By Jorge Heine, Boston University
The unwillingness of many leading countries in Africa, Asia and Latin America to stand with NATO over the war in Ukraine has brought to the fore once again the term “Global South.”
“Why does so much of the Global South support Russia?” inquired one recent headline; “Ukraine courts ‘Global South’ in push to challenge Russia,” declared another.
But what is meant by that term, and why has it gained currency in recent years?
The Global South refers to various countries around the world that are sometimes described as “developing,” “less developed” or “underdeveloped.” Many of these countries – although by no means all – are in the Southern Hemisphere, largely in Africa, Asia and Latin America.
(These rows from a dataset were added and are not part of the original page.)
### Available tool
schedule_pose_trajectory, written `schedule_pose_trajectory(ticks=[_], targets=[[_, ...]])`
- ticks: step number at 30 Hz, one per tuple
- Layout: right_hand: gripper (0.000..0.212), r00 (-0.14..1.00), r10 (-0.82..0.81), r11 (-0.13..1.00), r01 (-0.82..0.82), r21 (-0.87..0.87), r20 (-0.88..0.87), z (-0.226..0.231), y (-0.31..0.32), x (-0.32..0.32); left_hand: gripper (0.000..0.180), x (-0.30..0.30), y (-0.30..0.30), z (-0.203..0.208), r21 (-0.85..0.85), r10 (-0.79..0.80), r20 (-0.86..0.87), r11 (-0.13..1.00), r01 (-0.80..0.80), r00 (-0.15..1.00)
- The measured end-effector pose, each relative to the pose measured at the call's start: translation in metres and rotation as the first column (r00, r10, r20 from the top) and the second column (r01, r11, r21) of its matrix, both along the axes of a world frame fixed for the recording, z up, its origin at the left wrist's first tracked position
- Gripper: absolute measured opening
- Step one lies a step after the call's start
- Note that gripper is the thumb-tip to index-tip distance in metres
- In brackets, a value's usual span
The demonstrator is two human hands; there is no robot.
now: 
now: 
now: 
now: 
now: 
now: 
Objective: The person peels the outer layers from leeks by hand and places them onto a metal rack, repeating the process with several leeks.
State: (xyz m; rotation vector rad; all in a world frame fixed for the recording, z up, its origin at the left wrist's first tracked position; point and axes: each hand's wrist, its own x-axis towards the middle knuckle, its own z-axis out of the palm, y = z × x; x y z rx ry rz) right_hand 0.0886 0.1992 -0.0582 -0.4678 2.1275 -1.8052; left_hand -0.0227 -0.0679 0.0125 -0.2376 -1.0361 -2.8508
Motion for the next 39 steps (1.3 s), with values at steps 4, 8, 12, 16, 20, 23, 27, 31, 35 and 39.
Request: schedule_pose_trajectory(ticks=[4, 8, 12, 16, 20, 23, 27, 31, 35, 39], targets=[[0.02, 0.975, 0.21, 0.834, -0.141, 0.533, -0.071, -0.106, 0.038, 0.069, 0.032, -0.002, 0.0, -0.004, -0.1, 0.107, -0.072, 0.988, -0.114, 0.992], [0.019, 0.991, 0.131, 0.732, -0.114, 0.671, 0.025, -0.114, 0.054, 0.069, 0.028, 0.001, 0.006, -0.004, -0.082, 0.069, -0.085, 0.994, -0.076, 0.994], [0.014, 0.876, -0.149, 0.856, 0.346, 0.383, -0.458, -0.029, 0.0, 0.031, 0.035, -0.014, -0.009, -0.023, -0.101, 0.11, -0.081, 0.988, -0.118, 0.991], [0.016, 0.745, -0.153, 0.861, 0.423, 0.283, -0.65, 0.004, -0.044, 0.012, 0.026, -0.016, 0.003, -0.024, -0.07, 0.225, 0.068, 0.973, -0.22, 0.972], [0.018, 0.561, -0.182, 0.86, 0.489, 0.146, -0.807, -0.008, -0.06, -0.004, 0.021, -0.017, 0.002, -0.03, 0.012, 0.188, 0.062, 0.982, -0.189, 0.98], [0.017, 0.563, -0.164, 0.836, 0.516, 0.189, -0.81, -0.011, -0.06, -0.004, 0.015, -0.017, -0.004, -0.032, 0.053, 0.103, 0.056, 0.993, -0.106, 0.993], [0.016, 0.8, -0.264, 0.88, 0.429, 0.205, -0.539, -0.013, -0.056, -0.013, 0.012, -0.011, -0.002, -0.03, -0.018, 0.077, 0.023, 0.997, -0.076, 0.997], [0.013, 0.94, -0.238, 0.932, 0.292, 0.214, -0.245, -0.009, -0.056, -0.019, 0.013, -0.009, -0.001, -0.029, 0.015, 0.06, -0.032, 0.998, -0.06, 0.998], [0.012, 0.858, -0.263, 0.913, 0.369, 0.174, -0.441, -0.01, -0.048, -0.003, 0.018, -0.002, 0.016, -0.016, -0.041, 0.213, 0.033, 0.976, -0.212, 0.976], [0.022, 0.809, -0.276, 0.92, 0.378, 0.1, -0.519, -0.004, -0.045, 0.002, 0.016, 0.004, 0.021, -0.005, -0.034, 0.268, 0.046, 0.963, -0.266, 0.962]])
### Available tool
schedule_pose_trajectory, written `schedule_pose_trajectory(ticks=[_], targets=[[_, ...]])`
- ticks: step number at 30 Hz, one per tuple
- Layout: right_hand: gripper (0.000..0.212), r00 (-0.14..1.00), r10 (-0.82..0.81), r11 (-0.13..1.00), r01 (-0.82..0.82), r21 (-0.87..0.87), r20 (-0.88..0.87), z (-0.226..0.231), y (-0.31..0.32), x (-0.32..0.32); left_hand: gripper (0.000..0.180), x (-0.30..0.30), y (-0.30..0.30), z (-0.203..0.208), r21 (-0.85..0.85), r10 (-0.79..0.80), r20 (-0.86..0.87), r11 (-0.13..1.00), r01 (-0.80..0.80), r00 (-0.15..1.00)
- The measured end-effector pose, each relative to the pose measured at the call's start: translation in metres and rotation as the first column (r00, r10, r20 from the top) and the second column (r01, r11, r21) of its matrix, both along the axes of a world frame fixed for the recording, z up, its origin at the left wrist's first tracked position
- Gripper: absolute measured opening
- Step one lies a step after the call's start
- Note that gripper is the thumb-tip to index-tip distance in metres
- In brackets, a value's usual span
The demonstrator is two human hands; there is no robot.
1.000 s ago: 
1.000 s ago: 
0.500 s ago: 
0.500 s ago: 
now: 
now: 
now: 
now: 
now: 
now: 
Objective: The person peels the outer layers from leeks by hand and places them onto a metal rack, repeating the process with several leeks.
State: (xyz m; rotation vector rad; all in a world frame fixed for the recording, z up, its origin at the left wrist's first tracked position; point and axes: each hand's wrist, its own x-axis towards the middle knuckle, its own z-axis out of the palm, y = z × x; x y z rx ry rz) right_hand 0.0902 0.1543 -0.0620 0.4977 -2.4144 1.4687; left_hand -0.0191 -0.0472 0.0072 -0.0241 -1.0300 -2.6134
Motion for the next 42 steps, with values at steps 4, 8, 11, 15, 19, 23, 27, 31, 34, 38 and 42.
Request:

In general, they are poorer, have higher levels of income inequality and suffer lower life expectancy and harsher living conditions than countries in the “Global North” — that is, richer nations that are located mostly in North America and Europe, with some additions in Oceania and elsewhere.
Going beyond the ‘Third World’
The term Global South appears to have been first used in 1969 by political activist Carl Oglesby. Writing in the liberal Catholic magazine Commonweal, Oglesby argued that the war in Vietnam was the culmination of a history of northern “dominance over the global south.”
But it was only after the 1991 breakup of the Soviet Union – which marked the end of the so-called “Second World” – that the term gained momentum.
Until then, the more common term for developing nations – countries that had yet to industrialize fully – was “Third World.”
That term was coined by Alfred Sauvy in 1952, in an analogy with France’s historical three estates: the nobility, the clergy and the bourgeoisie. The term “First World” referred to the advanced capitalist nations; the “Second World,” to the socialist nations led by the Soviet Union; and the “Third World,” to developing nations, many at the time still under the colonial yoke.